RECORDS FOR THE EXERCISE:
*** Block opens ***
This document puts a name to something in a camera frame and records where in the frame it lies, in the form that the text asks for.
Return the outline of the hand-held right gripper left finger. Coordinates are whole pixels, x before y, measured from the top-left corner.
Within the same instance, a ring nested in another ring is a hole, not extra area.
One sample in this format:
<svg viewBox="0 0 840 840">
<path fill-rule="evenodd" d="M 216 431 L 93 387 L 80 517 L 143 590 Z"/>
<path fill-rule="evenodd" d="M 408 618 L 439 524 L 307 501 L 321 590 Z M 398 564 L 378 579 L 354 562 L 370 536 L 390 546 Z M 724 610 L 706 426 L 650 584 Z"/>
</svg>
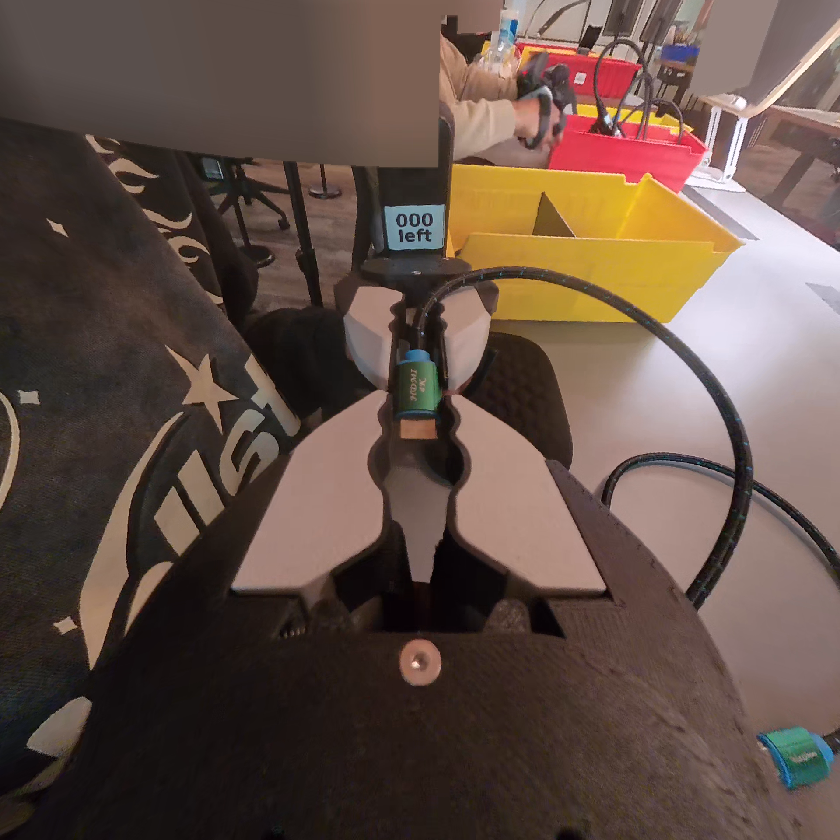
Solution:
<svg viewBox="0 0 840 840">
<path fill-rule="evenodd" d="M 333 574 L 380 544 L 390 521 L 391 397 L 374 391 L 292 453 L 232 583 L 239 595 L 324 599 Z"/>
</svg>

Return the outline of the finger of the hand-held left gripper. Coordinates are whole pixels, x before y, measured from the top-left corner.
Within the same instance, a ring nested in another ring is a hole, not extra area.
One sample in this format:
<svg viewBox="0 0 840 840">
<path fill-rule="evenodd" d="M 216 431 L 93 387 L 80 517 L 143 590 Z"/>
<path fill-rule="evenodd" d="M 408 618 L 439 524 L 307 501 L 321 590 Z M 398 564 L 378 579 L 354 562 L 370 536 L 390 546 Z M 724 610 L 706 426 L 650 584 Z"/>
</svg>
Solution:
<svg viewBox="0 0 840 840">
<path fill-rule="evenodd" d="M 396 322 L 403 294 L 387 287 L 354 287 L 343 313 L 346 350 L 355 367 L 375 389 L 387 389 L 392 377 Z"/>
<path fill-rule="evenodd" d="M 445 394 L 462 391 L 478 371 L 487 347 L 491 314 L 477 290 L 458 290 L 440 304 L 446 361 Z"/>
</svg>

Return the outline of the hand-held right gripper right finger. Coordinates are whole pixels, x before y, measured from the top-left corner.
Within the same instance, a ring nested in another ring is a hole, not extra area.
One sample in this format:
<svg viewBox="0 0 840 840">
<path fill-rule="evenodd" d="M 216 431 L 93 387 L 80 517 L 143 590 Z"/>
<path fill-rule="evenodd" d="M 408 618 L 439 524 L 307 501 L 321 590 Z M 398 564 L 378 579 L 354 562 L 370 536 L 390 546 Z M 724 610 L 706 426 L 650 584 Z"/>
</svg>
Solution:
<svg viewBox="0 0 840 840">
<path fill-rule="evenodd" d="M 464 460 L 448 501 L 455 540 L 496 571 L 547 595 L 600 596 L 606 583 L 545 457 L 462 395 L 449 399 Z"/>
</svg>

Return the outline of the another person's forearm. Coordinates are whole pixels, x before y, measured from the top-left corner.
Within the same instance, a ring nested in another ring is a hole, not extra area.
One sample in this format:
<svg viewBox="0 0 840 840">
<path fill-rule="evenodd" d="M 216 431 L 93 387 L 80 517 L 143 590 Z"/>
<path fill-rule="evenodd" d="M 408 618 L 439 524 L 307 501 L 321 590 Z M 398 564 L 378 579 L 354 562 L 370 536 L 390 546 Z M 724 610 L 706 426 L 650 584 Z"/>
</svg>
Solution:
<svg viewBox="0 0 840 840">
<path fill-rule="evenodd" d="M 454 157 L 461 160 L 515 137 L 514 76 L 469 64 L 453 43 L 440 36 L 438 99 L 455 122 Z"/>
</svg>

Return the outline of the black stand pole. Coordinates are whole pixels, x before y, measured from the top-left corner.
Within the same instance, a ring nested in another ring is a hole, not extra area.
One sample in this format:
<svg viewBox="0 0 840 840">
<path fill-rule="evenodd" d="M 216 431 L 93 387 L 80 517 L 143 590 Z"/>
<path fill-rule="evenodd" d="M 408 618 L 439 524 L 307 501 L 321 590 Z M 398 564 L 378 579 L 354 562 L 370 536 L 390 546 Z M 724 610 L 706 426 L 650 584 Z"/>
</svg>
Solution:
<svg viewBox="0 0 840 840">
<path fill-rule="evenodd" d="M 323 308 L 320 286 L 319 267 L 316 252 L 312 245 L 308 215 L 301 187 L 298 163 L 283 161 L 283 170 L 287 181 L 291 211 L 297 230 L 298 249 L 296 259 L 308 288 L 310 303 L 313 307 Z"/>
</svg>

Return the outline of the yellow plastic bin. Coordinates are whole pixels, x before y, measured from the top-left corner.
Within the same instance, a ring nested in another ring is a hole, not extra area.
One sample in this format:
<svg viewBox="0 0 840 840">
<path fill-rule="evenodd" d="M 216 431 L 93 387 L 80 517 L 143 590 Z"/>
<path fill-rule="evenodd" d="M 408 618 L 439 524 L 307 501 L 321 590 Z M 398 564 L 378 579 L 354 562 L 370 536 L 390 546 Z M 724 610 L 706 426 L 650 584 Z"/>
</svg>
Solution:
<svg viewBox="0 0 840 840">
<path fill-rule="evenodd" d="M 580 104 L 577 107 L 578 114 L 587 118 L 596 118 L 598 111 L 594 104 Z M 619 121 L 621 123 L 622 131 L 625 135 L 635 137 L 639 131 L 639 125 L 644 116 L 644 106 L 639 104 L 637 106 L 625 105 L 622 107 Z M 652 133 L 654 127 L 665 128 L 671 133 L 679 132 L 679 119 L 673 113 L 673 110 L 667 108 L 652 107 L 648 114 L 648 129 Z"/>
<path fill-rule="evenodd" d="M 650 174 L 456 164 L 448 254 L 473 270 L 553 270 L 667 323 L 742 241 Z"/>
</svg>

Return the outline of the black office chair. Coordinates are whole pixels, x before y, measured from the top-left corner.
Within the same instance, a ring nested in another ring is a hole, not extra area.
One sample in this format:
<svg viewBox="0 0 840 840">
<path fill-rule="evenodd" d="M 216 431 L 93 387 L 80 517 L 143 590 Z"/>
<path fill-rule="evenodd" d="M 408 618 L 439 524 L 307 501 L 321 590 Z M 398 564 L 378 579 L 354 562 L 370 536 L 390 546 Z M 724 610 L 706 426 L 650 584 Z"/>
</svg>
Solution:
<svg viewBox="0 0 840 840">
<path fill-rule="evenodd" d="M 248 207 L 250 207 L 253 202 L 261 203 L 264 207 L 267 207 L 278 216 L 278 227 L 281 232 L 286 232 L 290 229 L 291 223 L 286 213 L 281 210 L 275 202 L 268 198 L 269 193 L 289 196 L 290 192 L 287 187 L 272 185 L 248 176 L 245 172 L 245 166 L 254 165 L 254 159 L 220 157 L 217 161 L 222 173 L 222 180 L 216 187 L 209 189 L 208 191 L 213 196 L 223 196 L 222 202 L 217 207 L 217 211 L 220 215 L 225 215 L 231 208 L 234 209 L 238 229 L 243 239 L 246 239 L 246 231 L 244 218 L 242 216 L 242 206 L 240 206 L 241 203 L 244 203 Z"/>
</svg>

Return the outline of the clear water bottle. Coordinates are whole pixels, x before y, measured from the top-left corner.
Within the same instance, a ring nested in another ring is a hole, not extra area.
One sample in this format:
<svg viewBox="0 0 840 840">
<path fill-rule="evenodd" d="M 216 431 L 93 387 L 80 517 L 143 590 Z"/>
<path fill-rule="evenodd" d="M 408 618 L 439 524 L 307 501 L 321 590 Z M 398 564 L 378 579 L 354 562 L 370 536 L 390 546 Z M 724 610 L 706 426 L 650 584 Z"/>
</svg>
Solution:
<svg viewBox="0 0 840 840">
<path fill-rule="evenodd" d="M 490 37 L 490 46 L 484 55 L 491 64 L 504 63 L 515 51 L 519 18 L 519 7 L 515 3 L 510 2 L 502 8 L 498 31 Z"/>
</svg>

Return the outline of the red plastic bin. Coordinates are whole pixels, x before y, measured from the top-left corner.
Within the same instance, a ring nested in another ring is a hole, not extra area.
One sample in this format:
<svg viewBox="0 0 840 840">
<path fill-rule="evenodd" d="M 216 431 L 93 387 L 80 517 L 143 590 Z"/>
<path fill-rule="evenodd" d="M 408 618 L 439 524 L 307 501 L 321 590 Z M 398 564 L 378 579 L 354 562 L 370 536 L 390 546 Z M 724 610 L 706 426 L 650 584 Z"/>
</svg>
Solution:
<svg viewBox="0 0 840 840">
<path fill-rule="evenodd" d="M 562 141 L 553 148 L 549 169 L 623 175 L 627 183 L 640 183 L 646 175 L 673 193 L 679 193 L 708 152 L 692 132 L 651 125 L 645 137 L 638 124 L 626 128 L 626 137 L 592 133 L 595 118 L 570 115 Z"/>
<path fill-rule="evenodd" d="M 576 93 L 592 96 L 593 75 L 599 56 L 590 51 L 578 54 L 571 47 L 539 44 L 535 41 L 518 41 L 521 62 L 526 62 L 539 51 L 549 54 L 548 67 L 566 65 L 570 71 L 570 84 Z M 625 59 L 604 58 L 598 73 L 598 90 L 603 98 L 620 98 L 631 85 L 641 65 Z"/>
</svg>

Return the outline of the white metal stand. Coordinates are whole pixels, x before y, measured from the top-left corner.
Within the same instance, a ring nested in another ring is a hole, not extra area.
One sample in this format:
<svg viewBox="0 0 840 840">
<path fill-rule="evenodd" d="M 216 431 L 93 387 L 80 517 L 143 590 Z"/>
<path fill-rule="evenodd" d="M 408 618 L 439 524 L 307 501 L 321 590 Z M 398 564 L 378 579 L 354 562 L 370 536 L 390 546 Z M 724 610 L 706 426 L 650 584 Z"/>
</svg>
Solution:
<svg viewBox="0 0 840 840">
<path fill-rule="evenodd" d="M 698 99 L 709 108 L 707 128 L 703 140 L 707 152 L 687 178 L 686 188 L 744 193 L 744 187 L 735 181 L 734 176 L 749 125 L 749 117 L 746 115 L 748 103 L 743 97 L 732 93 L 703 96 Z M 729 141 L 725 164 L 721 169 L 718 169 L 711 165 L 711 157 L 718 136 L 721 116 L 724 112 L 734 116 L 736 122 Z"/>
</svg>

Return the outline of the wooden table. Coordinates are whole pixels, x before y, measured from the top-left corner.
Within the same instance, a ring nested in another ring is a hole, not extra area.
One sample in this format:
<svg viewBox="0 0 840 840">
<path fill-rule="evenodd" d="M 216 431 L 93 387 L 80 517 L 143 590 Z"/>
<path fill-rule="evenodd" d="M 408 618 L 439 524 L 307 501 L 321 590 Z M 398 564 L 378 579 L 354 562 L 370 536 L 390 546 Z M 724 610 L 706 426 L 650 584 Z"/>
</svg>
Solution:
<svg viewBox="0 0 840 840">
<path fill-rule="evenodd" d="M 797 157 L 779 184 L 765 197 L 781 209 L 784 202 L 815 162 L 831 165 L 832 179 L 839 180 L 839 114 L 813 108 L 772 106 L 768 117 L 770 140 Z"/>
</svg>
*** Block closes ***
Answer with the number alone after tallying the lines of the entries above that contain the word "held".

EXERCISE OUTPUT: 3